*** Opening Exercise inputs ***

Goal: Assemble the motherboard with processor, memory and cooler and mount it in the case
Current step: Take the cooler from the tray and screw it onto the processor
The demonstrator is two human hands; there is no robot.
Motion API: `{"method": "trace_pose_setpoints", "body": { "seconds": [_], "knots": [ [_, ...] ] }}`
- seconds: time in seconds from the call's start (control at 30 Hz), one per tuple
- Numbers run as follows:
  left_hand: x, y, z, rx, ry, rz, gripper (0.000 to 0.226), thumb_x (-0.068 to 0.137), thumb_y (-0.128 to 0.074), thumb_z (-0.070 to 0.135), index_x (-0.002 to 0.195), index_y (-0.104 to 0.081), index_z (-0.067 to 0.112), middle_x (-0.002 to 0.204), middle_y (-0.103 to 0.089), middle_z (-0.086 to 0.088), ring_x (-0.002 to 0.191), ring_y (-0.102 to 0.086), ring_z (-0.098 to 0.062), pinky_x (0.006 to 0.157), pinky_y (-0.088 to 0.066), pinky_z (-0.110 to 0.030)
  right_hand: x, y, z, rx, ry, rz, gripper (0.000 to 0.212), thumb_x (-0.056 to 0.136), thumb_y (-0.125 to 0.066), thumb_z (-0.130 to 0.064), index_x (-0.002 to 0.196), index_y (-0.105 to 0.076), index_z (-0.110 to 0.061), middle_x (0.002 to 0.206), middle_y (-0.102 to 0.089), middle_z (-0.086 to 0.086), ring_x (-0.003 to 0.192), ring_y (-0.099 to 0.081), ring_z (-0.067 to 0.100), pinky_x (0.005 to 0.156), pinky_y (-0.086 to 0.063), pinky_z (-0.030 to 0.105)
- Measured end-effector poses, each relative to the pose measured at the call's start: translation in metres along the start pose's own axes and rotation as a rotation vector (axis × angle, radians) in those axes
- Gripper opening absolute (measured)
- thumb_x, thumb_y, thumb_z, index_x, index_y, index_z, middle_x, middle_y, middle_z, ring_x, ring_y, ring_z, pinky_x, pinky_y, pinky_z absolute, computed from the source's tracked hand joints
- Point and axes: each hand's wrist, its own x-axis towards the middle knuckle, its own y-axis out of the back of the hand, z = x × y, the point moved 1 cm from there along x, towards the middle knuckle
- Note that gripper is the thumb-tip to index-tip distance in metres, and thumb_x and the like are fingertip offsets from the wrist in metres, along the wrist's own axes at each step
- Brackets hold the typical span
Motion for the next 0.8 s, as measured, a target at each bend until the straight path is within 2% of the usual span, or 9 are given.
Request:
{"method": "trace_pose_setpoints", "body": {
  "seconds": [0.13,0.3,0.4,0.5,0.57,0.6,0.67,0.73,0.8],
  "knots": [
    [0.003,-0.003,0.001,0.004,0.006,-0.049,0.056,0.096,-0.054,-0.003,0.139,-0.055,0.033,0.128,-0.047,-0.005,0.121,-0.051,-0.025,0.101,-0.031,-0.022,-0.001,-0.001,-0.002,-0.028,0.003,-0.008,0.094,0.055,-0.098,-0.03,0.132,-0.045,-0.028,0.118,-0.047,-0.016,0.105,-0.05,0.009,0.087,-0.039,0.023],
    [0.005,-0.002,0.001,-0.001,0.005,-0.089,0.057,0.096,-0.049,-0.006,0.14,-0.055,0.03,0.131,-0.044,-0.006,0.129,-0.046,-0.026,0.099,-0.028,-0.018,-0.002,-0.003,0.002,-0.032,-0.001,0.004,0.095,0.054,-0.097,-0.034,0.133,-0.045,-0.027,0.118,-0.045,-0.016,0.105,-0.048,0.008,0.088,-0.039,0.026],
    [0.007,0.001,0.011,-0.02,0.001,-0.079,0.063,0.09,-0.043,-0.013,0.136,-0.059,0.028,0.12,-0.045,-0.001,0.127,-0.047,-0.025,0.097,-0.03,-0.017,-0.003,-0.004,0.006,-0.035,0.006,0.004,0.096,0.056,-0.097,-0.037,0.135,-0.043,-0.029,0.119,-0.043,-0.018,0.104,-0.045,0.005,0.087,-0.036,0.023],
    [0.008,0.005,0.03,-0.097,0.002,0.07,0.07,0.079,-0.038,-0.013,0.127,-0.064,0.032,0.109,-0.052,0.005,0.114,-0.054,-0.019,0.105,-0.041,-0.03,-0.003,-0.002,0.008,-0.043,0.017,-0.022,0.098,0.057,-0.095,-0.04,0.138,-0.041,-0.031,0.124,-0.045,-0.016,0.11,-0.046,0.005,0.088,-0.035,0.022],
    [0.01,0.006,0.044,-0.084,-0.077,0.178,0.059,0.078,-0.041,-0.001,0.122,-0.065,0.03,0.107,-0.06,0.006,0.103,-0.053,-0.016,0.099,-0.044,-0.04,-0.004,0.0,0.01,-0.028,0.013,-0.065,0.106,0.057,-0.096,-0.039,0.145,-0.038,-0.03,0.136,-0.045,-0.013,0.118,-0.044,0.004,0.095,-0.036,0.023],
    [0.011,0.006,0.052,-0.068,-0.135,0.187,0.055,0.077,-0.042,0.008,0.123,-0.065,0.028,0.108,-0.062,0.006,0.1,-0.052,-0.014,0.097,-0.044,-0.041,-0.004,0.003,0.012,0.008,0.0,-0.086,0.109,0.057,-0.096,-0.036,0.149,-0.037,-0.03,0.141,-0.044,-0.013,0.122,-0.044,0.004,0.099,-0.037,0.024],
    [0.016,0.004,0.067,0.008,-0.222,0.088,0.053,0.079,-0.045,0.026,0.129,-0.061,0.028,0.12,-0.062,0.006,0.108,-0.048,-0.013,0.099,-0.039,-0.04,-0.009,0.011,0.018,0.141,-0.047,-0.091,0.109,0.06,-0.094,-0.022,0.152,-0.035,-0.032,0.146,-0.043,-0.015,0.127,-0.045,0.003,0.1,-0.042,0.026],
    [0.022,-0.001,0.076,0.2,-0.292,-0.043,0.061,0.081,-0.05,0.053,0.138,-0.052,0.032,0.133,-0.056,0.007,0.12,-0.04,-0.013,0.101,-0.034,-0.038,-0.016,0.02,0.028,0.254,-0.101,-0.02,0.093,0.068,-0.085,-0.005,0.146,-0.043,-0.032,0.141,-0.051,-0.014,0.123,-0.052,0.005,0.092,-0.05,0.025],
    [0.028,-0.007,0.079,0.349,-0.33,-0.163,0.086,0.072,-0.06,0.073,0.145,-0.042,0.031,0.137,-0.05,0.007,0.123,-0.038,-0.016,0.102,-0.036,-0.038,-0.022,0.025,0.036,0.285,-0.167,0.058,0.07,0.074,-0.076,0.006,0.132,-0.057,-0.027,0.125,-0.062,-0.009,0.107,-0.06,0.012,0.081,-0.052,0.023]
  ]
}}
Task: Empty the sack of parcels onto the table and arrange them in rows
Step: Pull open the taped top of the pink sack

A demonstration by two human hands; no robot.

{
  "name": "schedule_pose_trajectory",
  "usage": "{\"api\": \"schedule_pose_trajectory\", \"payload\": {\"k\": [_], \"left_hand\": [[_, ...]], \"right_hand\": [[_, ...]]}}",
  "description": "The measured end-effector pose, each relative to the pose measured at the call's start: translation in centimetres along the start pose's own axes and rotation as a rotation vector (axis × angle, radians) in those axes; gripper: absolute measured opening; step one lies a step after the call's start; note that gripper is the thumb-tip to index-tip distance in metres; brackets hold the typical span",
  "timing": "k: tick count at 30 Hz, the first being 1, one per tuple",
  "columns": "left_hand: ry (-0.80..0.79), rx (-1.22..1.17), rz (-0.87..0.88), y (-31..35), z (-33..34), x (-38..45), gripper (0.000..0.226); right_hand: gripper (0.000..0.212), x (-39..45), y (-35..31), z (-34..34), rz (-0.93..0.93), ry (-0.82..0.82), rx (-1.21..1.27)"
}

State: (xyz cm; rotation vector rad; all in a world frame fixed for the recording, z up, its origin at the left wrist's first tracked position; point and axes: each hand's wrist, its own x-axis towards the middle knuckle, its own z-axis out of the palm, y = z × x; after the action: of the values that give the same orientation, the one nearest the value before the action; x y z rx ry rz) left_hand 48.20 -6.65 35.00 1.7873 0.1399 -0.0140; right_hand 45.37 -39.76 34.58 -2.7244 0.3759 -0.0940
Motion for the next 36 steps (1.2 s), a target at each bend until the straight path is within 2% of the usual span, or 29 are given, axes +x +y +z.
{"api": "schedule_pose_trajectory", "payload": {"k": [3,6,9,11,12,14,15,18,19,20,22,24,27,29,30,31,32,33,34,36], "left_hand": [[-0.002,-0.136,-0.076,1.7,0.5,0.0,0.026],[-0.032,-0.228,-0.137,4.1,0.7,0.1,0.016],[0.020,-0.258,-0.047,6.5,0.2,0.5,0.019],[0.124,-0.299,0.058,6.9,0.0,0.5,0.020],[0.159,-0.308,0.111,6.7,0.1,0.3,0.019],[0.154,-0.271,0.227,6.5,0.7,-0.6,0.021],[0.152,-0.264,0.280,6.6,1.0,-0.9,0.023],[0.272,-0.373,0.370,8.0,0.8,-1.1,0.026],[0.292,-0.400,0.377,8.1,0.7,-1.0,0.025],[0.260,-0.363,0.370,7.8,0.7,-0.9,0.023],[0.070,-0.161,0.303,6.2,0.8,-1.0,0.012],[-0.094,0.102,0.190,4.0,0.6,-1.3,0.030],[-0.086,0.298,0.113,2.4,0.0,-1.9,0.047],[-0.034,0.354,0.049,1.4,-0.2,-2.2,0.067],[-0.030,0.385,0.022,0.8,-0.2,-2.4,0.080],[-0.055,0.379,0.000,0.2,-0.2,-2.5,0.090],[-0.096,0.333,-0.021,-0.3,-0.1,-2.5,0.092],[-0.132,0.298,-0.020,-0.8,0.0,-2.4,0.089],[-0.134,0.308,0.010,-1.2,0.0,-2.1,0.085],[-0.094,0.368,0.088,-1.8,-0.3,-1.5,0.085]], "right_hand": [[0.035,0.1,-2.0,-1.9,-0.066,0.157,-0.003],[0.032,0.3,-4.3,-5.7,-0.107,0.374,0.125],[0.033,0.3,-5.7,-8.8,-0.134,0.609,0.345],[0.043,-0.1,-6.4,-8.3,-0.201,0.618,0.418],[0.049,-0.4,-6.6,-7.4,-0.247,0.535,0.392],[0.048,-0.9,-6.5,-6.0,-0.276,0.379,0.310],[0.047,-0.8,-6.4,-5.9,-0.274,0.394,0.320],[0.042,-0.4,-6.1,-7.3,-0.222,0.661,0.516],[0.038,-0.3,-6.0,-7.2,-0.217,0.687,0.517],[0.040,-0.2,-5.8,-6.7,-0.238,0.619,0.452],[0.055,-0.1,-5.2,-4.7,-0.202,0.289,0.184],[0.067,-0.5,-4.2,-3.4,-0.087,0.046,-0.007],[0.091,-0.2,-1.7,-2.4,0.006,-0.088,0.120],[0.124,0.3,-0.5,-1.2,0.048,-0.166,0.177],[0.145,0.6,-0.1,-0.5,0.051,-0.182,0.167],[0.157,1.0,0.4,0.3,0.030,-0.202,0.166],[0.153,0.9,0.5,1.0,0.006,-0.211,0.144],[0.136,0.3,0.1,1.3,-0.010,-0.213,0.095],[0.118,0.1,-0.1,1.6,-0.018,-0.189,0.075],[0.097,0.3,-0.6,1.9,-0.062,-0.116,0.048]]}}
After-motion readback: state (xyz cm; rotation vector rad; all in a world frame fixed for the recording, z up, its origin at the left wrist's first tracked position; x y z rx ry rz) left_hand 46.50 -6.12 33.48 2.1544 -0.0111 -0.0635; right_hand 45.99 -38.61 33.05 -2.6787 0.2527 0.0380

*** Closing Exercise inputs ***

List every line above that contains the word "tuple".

Answer to the problem:
- seconds: time in seconds from the call's start (control at 30 Hz), one per tuple
  "timing": "k: tick count at 30 Hz, the first being 1, one per tuple",

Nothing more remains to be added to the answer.